-------- EXERCISE INPUTS

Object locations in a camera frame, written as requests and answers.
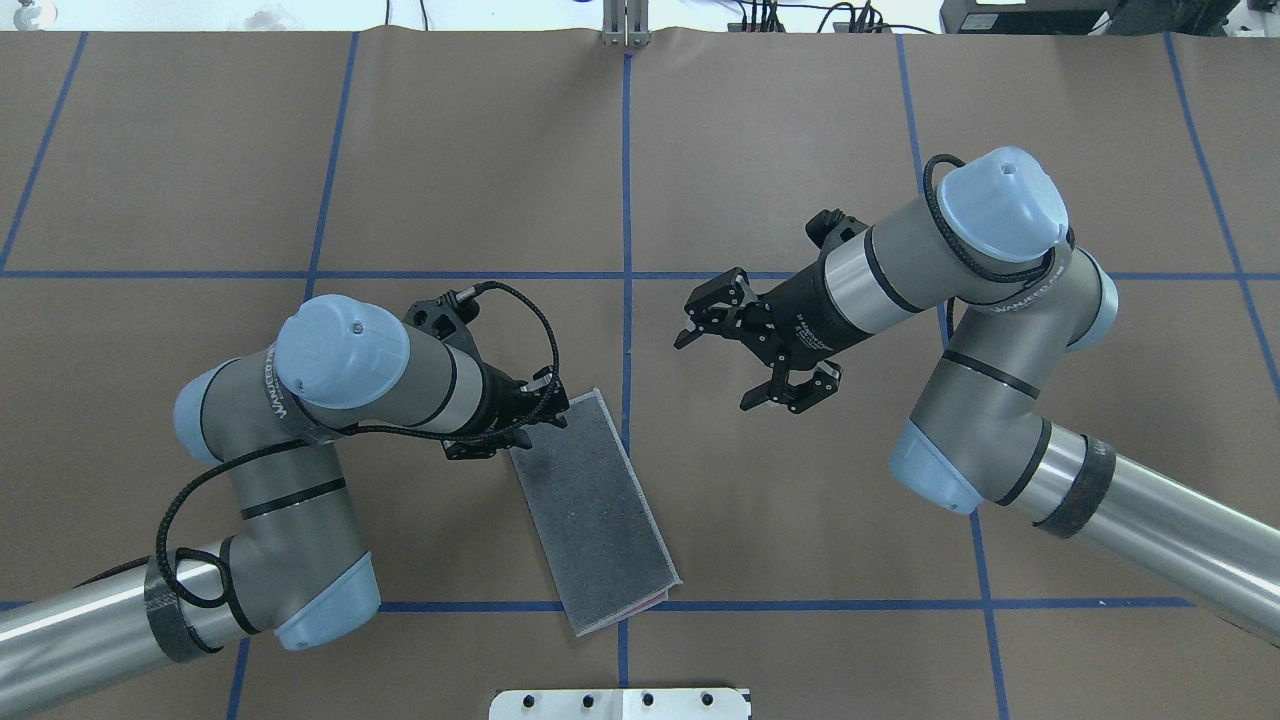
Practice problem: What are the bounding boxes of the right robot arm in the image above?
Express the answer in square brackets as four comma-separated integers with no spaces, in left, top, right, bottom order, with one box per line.
[675,146,1279,644]

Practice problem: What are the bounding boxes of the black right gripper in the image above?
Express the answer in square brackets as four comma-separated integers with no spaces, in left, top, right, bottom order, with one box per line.
[675,263,851,414]

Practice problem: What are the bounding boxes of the aluminium frame post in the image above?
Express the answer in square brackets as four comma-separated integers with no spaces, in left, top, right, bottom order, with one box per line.
[602,0,652,49]

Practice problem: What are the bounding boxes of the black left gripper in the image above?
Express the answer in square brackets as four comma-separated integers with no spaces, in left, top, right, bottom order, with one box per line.
[442,365,570,460]

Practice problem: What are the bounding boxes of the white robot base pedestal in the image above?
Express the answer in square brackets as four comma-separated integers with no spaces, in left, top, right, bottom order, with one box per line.
[488,687,754,719]

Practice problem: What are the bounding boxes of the pink towel with grey back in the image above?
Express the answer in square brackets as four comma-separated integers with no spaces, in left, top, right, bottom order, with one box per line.
[509,389,684,637]

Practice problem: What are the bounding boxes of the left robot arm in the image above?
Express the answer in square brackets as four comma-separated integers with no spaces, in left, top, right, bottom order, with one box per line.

----------------

ABOUT THIS EXERCISE => Report how many lines in this data include the string "boxes", and nothing else.

SOLUTION => 7